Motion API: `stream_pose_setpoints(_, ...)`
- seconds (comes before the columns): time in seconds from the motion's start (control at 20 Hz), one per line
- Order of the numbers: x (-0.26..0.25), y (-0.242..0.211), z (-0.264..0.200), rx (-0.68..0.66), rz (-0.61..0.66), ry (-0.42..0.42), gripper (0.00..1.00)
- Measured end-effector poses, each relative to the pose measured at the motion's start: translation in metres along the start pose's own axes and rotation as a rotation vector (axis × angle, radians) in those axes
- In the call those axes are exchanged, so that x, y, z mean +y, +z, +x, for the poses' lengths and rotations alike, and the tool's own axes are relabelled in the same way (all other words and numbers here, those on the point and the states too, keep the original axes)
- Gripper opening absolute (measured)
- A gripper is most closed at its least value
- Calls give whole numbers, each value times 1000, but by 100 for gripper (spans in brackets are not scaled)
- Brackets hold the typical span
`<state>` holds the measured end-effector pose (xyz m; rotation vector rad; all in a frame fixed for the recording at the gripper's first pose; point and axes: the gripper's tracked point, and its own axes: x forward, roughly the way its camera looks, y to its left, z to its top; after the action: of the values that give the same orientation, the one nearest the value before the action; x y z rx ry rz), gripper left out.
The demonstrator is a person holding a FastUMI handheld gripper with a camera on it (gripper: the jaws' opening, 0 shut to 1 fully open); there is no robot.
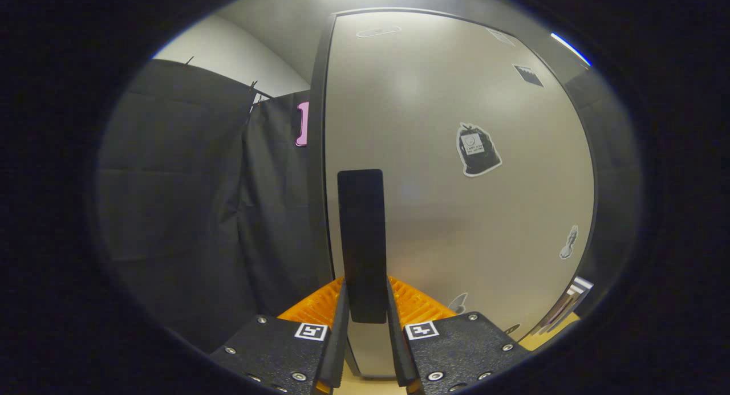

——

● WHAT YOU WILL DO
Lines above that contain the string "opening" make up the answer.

● COMPLETED EXERCISE
- Gripper opening absolute (measured)
The demonstrator is a person holding a FastUMI handheld gripper with a camera on it (gripper: the jaws' opening, 0 shut to 1 fully open); there is no robot.

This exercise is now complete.